Available data =>
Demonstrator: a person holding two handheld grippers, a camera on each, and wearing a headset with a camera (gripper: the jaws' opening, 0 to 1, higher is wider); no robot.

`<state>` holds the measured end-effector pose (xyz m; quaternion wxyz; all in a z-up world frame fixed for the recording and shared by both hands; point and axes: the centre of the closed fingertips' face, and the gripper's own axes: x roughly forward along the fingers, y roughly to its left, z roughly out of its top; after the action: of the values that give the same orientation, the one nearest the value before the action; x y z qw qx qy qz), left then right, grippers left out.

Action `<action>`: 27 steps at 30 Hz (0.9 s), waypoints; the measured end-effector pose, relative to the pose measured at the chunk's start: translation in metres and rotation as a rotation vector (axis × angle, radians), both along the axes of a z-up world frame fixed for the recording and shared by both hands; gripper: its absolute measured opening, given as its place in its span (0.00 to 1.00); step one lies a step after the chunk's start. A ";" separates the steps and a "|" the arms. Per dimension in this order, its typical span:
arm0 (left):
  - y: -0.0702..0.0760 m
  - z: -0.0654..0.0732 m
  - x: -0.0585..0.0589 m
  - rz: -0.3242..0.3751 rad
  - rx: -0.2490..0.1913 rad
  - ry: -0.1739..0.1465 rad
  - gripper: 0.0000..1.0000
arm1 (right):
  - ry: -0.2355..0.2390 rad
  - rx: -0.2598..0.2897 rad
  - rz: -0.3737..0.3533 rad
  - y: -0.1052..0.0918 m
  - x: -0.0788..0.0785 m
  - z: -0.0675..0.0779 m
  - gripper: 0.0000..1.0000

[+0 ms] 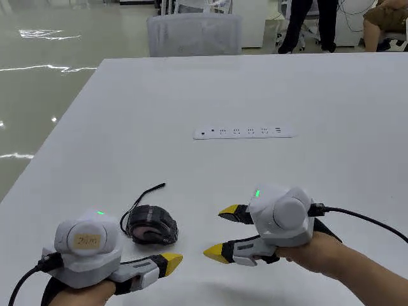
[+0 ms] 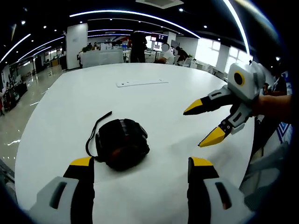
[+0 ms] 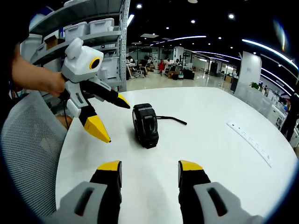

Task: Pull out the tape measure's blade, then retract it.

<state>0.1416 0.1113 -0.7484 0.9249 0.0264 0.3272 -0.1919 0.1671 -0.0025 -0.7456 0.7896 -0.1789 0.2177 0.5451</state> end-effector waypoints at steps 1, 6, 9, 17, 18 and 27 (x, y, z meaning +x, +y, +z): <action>-0.002 0.001 -0.001 -0.016 -0.004 -0.008 0.81 | 0.006 0.003 -0.010 -0.004 0.001 -0.002 0.51; -0.005 0.000 -0.004 -0.069 0.004 -0.017 0.83 | -0.001 0.005 -0.049 -0.020 -0.004 0.003 0.54; -0.012 0.005 -0.008 -0.096 -0.004 -0.025 0.85 | 0.003 0.009 -0.077 -0.030 -0.007 0.005 0.57; -0.014 0.007 -0.011 -0.167 0.006 -0.038 0.88 | 0.014 0.021 -0.154 -0.054 -0.014 0.008 0.61; -0.014 0.008 -0.013 -0.172 0.010 -0.036 0.89 | 0.013 0.019 -0.157 -0.057 -0.015 0.008 0.62; -0.011 0.010 -0.018 -0.196 0.023 -0.044 0.94 | 0.017 0.010 -0.175 -0.078 -0.022 0.009 0.70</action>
<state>0.1233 0.0999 -0.7382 0.9083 0.0730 0.3050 -0.2769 0.1450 -0.0806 -0.7368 0.8333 -0.1507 0.2363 0.4766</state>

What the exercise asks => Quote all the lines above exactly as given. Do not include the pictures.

Written solution =>
Demonstrator: a person holding two handheld grippers, a camera on each, and wearing a headset with a camera (gripper: the jaws' opening, 0 to 1, higher is wider); no robot.

`<state>` holds the measured end-effector pose (xyz m; quaternion wxyz; all in a z-up world frame fixed for the recording and shared by both hands; point and axes: the centre of the closed fingertips' face, and the gripper's own axes: x roughly forward along the fingers, y roughly to its left, z roughly out of its top; after the action: of the values that give the same orientation, the one nearest the value before the action; x y z qw qx qy qz), left then right, grippers left out.

Action `<action>`: 27 steps at 30 Hz (0.9 s), waypoints; the measured end-effector pose, relative to the pose measured at the chunk's start: translation in metres and rotation as a rotation vector (axis × angle, radians), both along the axes of a z-up world frame fixed for the recording and shared by both hands; gripper: its absolute measured opening, given as its place in its span (0.00 to 1.00); step one lies a step after the chunk's start. A ";" separates the steps and a "|" the arms. Per dimension in this order, its typical span:
arm0 (left):
  - y: -0.0702..0.0760 m
  - z: -0.0654..0.0732 m
  - x: -0.0585..0.0589 m
  - rz: -0.3242..0.3751 rad
  - rx: -0.2490..0.1913 rad
  - ry: -0.1739..0.1465 rad
  - gripper: 0.0000..1.0000
arm1 (right):
  - ry: -0.2355..0.2390 rad
  - rx: -0.2598..0.2897 rad
  - rz: -0.3737..0.3533 rad
  - y: -0.1052..0.0918 m
  - x: -0.0788..0.0785 m
  - z: -0.0675..0.0779 m
  - gripper: 0.0000..1.0000

[+0 ms] 
[+0 ms] 
[+0 ms] 

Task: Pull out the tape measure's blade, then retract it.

<state>0.1416 0.1113 -0.7484 0.9249 0.0264 0.3272 -0.1919 0.1671 -0.0025 -0.7456 0.7896 -0.1789 0.2177 0.5451</state> end-effector waypoints at steps 1, 6, 9, 17, 18 and 27 (x, y, z meaning +x, +y, +z): <action>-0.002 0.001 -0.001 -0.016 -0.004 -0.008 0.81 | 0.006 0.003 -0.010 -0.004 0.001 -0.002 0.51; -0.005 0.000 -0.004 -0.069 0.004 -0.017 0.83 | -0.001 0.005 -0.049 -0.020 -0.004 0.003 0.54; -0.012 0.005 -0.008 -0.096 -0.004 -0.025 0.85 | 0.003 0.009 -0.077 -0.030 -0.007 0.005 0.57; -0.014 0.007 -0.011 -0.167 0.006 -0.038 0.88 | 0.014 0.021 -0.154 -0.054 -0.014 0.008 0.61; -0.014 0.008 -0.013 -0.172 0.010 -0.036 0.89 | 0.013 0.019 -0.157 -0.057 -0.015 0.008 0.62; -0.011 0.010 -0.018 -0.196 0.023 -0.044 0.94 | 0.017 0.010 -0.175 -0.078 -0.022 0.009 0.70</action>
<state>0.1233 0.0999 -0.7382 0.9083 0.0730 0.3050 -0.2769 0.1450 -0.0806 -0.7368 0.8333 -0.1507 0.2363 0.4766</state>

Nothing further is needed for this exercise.